Why More Companies do not Standardize Advertising Messages

Why More Companies do not Standardize Advertising Messages Worldwide

The business has become highly internationalized in the last decades, and this swift development has been triggered by technological advancement, liberalization of trade strategies, and escalated international competition. Advertising denotes paid communication that uses mass media to persuade or influence an audience (Elina et al. 2). It is one of the essential tools for communicating with an international audience, and the standardization of advertising messages means employment of the same message for each market a firm enters with just a few changes or translating the information into another language. The discussion on standardization is centered on whether firms should standardize advertising messages. Since the preferences of different markets differ, companies should adjust their advertising strategies to fit the special dimensions of every local market rather than using a standardized approach.

Many corporations do not standardize advertising messages worldwide because consumer nondurables, which include food products, are easily affected by disparities in national tastes and habits. Therefore, these products require changes to meet the needs of various markets. Although the standardization strategy may increase an organization’s performance, the case only applies to firms in which competition occurs in a global range, for example, perfumes, electronics, and luxury goods. In such cases, the same products may be sold in all markets. Companies do not also agree with the assumption that standardization leads to considerable cost reductions. Centralization is beneficial only when there are potential cost savings from economies of scale, hindrances to standardization are few, and products meet the same needs or wants.

Firms understand that cultural differences among nations are an important factor to consider when developing a global advertising campaign. Other significant elements are countries’ economic and industrial development stages, media availability, and legal restrictions, among others (Nasir and Altinbasak 17). Thus, many corporations prefer using separate messages to reach customers in different markets by ensuring that the information fits each particular nation.

Organizations have realized that attributes related to products influence the buyers’ behavior differently across the world. Although product features and functions are mostly the same in different nations, the perception of these features differs from country to country (Wang and Yang 28). Therefore, a standard way of advertising may not be appropriate as the common needs of individuals that belong to different states do not imply that the same commodities will be acknowledged similarly.

The Environmental Constraints That Act as Barriers to the Development and Implementation of Standardized Global Advertising Campaigns

Social Cultural Differences. Each country has a different culture and therefore needs a different advertising strategy. This factor hinders many corporations from developing standardized global advertising campaigns due to many issues involved. It is difficult to create advertising messages that fit the beliefs and traditions of each nation’s citizens. A technique that is effective for one state may not be in another; thus, the right approaches and tools should be employed to prevent failure. The challenge that arises from cultural diversity is not knowing about different cultures as many organizations do not fully understand all cultures across the world.

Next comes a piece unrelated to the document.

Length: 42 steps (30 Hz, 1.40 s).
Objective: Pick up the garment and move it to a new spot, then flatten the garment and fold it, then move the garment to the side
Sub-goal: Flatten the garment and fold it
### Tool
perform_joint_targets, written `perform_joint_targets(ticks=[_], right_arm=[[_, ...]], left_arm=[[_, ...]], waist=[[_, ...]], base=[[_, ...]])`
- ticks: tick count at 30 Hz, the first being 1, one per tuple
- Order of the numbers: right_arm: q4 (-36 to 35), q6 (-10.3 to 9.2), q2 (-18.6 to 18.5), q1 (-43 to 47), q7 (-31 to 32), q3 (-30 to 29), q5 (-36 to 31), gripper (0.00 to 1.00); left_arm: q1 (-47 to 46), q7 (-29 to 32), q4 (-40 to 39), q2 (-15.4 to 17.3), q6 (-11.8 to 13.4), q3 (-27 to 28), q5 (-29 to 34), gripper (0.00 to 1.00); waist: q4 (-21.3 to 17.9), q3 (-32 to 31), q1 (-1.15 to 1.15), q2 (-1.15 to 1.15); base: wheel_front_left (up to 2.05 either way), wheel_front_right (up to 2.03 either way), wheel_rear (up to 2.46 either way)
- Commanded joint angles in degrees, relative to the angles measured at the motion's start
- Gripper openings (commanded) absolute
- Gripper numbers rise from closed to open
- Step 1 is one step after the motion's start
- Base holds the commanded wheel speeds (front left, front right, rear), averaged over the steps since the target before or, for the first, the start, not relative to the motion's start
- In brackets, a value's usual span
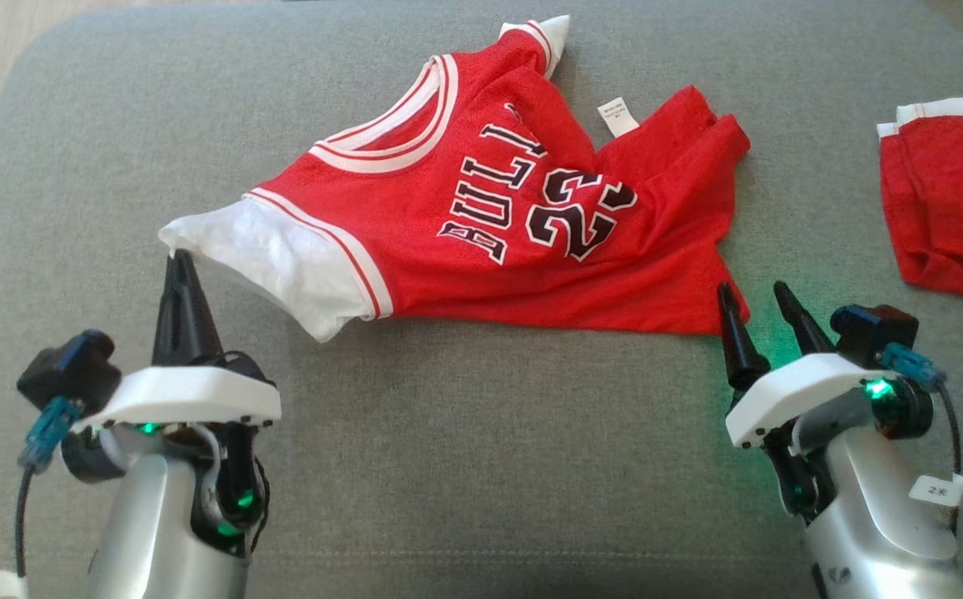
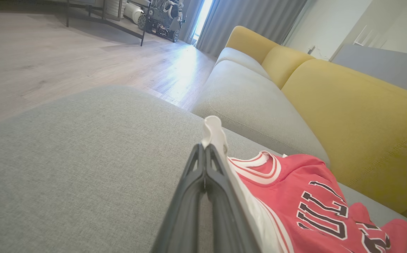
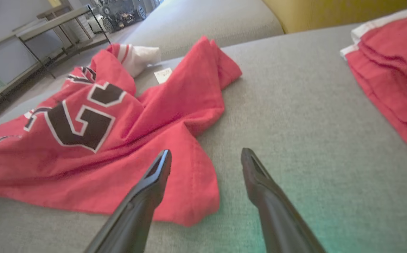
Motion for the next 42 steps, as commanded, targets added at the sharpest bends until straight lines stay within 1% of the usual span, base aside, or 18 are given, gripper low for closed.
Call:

Cultural diversity creates obstacles as companies normally overgeneralize advertising methods and tactics. Advertisers believe that effective marketing strategies may be applied to many nations, which may result in failure. For example, if a commodity has a naked picture on the package, it can be accepted in the western states but condemned in Muslim society. Therefore, corporations should adapt well to the local markets if they wish to succeed.

Culture is a difficult issue for the majority of advertisers as it is inherently indefinite and usually hard to comprehend. A company can violate another nation’s cultural norms unknowingly. Communication is also challenging since cultural factors greatly influence the way numerous phenomena are discerned. For example, the perception of a message varies if the perceptual framework is different. A country’s culture affects the consumers’ preferences, and customers are sensitive about cultural elements portrayed in advertisements.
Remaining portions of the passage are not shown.